Grin

A stranger’s smile
is best
because it implies
no conflict
and a willingness
to be reasonable
with the possibility
of new friendship.

Unless the smile
appears to be
a cat’s smile
and I feel
long whiskers grow
on my face
and my spine
elongates
into a mouse’s tail.

copyright © 2021 Kenneth P. Gurney

Summons

A girl who walked away
from the psych ward
sat next to me at my cafe.
Her white ID bracelet
clued me to her name.
Sam in quotation marks.
She sat stone quiet for twenty minutes.
She drank from a paper cup.
Water with four sugars.
She chewed on a stir stick.
Sam turned toward me.
Hold up your hands in a triangle
and face the sun with your eyes closed.
You will see two eggs move like sperm
and penetrate the triangle.

Do it, she softly requested.
Do it, she repeated with undertow urgency.
Before I complied, Sam got up
and walked to another table.
She cornered herself
as far from the cafe entrance as possible.
A woman in black scrubs
with hospital ID tag on her breast pocket
walked purposefully toward her.
Hello sweetie. It’s time to go back.
No, said Sam. I wait for a friend.
What is the friend’s name, sweetie?
Sam’s thousand yard stare glazed the sun
streaked window an employee cleaned.
Three more nurse types in blue scrubs
entered the cafe and beelined to Sam.
Out numbered she surrendered,
They guided her out as quietly as she had sat.

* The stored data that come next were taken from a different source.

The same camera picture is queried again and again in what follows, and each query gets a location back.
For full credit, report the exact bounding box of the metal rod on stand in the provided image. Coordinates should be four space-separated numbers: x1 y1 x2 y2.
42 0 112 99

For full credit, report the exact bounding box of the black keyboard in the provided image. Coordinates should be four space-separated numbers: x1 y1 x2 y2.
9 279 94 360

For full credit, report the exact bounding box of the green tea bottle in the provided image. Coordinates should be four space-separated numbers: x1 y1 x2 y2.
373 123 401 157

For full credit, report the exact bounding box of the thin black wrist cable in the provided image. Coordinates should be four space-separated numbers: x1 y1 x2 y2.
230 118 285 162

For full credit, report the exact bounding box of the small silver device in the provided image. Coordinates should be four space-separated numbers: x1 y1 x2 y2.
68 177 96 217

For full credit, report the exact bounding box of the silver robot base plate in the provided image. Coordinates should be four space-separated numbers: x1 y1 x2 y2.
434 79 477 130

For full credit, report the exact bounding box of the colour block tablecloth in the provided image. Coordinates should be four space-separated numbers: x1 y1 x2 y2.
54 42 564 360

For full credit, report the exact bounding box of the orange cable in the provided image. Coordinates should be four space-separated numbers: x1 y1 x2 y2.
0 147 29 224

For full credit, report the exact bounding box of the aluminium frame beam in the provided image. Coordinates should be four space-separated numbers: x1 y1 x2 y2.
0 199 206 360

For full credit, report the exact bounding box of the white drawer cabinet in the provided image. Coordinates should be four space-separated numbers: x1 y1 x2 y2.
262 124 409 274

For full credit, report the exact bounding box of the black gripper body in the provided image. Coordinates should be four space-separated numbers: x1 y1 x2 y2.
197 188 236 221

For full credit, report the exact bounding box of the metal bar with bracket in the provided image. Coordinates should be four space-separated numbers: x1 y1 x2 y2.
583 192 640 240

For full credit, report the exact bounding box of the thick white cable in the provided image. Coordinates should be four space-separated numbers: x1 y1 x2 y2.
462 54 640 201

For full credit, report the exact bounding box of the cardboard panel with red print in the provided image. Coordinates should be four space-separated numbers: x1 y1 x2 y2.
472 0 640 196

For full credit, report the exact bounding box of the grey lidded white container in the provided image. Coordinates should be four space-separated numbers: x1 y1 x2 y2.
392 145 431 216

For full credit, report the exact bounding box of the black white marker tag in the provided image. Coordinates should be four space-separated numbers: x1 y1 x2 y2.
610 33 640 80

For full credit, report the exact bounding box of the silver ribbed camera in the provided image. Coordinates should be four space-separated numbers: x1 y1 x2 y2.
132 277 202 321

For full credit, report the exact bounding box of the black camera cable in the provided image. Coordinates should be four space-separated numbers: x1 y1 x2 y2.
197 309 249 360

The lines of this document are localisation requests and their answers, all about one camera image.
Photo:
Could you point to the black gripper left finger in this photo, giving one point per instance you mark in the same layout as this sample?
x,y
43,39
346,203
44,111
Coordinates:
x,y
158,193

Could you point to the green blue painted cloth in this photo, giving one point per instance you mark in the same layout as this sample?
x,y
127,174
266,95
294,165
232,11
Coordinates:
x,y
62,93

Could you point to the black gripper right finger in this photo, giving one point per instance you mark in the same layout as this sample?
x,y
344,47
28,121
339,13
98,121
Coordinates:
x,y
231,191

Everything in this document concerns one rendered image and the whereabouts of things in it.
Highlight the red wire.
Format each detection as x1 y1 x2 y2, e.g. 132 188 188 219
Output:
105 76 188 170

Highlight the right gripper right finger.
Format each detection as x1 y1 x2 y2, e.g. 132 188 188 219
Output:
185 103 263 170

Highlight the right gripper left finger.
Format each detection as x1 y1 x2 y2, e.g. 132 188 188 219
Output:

When Sam first started talking to me
I did not recognize my opportunity
to introduce myself,
so her summons for friendship
would have had a name
she could carry back to the ward.


copyright © 2019 Kenneth P. Gurney

postscript

This poem is 85% true and 15% poetic license. On 13 September while I sat at the counter of my favorite cafe writing poems, a young woman sat down next to me with the paper cup, wearing street clothes and the hospital wrist band. She was very quite for twenty minutes and seemed withdrawn into her own thoughts. Since I never learned her name, I made a name up for the poem.

The real life scene played out much as it does in the poem. The part about forming hands into a triangle and staring at the sun was quite important to her. I had just made the triangle shape she showed me, when she got up and moved to the farthest corner of the cafe. The nurse in black scrubs entered the cafe shortly thereafter and bee-lined to the girl.

I do not know if depression and life trauma affect a greater percentage of the country today than in the past. Even with all of our modern stresses I find it hard to believe today is more stressful than living through the Great Depression or the Spanish Influenza/WWI years. I think in modern times it is more accepted by society to reveal depression and trauma and to openly seek help.

Live with good mental health today (one day at a time).